When do we have (lim f_n )' = lim f'_n?

Question

Suppose the sequence of real valued function f_n converges to some f on an interval [a,b] and suppose each f_n is differentiable. I know this doesn't automatically implies f'_n converges to f'. Actually, f'_n doesn't need to converge and, even if it does, it's limit may be other than f'. Is there any theorem which ensures that, under some suitable assumptions, we actually have f' = (lim f_n )' = lim f'_n? Could it's proof be give n here or is it too long for YA?

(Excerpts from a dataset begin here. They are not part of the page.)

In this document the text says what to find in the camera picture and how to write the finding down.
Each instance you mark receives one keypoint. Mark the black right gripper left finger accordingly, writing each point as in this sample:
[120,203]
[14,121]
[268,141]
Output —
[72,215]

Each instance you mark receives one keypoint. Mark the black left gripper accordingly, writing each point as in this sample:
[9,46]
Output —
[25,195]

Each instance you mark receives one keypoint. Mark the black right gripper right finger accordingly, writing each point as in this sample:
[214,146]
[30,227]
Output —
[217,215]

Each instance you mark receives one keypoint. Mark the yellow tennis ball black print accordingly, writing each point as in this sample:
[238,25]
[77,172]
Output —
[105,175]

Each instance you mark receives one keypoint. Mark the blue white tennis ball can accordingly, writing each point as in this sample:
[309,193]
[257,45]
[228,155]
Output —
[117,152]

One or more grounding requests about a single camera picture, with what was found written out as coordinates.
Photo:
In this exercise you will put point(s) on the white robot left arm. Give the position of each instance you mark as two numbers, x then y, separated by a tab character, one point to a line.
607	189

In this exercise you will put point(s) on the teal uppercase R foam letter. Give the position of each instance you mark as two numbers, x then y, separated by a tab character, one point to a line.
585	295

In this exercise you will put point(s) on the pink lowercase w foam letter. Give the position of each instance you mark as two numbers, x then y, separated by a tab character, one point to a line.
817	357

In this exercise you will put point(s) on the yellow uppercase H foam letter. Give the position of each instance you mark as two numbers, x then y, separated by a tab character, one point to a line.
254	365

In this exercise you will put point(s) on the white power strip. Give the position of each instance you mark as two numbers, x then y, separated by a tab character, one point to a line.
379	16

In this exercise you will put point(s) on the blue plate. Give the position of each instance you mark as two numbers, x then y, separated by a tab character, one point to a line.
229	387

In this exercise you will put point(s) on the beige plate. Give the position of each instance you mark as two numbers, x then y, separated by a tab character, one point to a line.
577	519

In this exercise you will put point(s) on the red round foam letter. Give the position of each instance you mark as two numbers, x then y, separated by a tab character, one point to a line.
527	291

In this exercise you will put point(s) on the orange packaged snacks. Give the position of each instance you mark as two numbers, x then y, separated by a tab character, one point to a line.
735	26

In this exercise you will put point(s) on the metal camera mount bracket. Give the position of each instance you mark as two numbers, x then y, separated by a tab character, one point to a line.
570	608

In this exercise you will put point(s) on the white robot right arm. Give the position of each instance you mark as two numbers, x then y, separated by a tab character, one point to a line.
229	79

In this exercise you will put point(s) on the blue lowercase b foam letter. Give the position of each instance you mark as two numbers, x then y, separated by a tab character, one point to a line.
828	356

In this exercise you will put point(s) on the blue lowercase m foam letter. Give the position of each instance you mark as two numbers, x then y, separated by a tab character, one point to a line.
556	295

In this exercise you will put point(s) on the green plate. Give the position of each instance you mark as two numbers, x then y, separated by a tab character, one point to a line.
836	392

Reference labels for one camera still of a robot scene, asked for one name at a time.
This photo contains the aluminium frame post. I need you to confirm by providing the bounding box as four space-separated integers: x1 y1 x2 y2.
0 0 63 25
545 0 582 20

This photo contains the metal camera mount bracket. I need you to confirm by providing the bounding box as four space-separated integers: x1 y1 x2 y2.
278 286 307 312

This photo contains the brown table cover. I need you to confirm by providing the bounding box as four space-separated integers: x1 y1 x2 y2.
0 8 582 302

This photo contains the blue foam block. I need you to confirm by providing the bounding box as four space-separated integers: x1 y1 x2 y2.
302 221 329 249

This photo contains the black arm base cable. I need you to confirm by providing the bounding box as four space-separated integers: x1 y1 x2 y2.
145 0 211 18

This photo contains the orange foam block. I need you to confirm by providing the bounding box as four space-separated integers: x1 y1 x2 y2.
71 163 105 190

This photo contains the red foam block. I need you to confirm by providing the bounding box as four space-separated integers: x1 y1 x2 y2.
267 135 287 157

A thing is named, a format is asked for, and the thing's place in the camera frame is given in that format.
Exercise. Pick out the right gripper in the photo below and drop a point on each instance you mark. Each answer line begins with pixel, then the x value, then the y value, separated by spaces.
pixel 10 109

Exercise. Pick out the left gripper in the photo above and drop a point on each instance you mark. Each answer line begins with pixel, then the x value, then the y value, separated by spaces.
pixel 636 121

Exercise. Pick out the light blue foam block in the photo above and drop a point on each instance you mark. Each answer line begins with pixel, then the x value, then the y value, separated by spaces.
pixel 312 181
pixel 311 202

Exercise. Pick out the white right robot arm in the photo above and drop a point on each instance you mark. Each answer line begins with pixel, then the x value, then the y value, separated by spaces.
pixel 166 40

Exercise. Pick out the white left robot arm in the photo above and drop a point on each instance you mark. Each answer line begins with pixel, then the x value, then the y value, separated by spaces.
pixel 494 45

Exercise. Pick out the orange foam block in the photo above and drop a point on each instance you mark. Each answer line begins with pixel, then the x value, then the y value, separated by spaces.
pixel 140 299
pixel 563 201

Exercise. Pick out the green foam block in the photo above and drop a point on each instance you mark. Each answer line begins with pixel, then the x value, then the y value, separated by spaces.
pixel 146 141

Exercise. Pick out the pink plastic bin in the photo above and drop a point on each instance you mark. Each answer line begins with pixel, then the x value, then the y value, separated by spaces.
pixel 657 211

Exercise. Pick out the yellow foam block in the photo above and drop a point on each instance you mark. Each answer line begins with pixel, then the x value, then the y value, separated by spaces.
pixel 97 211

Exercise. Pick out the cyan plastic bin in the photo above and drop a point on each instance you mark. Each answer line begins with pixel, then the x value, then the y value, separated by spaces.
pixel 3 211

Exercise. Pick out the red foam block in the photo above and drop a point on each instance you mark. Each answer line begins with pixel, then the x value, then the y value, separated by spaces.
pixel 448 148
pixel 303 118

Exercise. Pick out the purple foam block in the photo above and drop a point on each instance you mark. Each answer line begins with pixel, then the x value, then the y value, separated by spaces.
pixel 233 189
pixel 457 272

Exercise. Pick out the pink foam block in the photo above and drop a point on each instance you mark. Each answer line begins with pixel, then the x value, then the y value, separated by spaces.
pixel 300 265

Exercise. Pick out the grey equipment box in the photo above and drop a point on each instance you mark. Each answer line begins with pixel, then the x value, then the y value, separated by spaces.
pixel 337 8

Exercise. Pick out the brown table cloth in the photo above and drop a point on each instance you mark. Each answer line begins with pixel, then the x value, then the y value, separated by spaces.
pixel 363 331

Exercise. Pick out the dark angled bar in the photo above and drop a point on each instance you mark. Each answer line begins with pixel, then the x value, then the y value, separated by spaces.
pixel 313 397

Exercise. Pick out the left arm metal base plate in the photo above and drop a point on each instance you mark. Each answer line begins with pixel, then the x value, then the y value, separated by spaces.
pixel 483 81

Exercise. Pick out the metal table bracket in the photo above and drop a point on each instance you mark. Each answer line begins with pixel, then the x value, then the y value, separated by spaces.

I know the desired condition is always satisfied by power series. Why? Why are power series so nice, why do they behave so well?

Thank you for your time.

Answer 1

Actually, there's a theorem that ensures the desired result:

Let (f_n) be a sequence of real valued functions defined and differentiable on a finite interval [a,b] (or (a, b), this doesn't matter). Suppose that, for some x_0 in [a,b], the sequence of real numbers (f_n(x_0)) is convergent and that the sequence (f'_n) converges UNIFORMLY on [a, b] to a function g. Then, (f_n) converges uniformly on [a, b] to a differentiable function f such that f'(x) = g(x) for every x in [a, b].

So, the important thing here is that the sequence of DERIVATIVES converges UNIIFORMLY. If this is satisfied, then it's enough that f_n converges at a single point in order for the theorem to be true.

Like you said, convergence of the primitives f_n, even if uniform, implies absolutely nothing about the sequence f'_n.

The proof of this theorem is not difficult, but is actually a bit long. I suggest you consult a good book on Real Analysis, like those I mention in References. If I presented the proof here I'd just repeat the proofs you can find in the books, I wouldn't add anything new. I've seen 3 proofs for this theorem. Though they are not exactly the same, they follow the same idea. If you understand one of them, you automatically understood the other 2.

Power series are really nice. Functions given by power series are called analytic, and they are best studied in the domain of Complex Analysis. The have derivatives of all orders. In te real case, it's possible to prove the result you mentioned invoking the theorem I gave here. But this is not the best approach. The natural domain to study power series is really complex analysis.

I think one of the reasons that make power series nice is that all of their derivatives converge in the interior of the same disk of convergence and converge uniformly on every compact subset of such circle.